L1(Sigma) = { a, aa, b, ab, ba, bba, .. } (Infinite) L2(Sigma) = { aa, bb, ab, ba }; (Length = 2, Finite)
Any time you constrain a langauge you are defining a formal grammar.
Formal Grammars:
FormalGrammer = (Non-Terminals, Terminals, Productions, Starting Symbol)
Non-Terminals : Variables (can be subsituted with a value) Terminals : Cannot be replaced by anything (constant) Productions : Rule in the grammar
G = (N, T, P, S)
Ex:
S -> aX
X -> b
(This notation is known as BNF : Bakus-Naur Form)

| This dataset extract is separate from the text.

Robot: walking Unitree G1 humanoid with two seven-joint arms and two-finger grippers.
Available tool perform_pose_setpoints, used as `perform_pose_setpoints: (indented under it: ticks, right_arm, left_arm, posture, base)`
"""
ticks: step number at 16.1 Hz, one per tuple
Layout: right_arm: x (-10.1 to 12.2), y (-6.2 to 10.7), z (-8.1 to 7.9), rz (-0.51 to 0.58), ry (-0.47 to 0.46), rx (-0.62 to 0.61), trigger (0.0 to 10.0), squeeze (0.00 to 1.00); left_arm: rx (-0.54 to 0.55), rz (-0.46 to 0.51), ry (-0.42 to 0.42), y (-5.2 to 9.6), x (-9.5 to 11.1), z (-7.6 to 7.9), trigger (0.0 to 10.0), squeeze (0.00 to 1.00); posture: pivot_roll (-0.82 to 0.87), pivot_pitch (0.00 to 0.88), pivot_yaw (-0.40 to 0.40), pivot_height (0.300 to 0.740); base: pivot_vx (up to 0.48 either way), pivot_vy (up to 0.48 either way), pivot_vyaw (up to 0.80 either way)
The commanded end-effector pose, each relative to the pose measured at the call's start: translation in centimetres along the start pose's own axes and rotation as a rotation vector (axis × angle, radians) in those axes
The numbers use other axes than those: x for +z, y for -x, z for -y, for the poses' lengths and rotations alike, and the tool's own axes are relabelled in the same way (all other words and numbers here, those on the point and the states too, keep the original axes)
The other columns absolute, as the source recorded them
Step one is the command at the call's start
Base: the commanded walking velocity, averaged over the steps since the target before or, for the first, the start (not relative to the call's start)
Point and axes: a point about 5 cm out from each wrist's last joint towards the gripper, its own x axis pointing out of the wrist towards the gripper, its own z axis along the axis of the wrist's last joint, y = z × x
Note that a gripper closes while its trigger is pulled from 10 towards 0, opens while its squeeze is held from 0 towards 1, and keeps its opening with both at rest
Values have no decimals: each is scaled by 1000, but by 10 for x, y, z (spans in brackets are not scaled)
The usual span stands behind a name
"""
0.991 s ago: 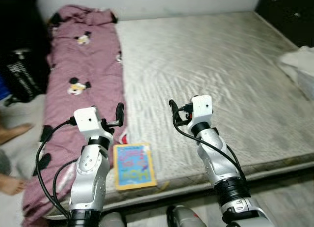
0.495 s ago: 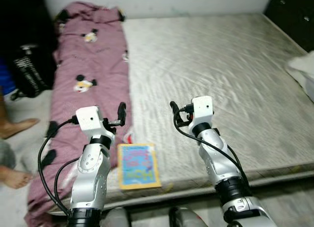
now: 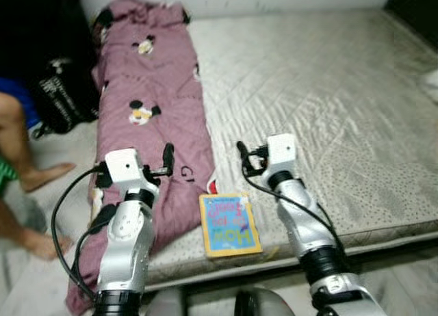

Ex.Non-Terminals = S, X Ex.Terminals = a, b Ex.Productions = S -> aX, X -> b (2) Ex.Starting Symbol = S
Only valid string : "ab"
Chomsky Hierachy :
- Unrestricted : Natural Langauges, Turing Machines
- Context-Sensitive : Programming Languages (Almost all in production)
- Context-Free : Programming Langauges (Parsing Syntax only)
- Regular : Regular Expressions
The lower in the hiearchy the less expressive it is.
RegExp is a vomit inducing terse notation that is equivalent to BNF.
BNF : RegExp
S -> aS :
S -> bA : a*bc*
A -> epsilon :
A -> cA :
epsilon : "The empty string".
Regular expressions may only have one non-terminal:
- A the very right side (right-linear, RHS)
- At the very left side (left-linear, LHS)
Regular expression have no support for NESTING They can be RECURSIVE
Context-free grammers support nesting.
Ex:
(( () ))
Parenthesis balacing
Non-regular RegExp can support nesting but are not pure finite automata and are slower implementation.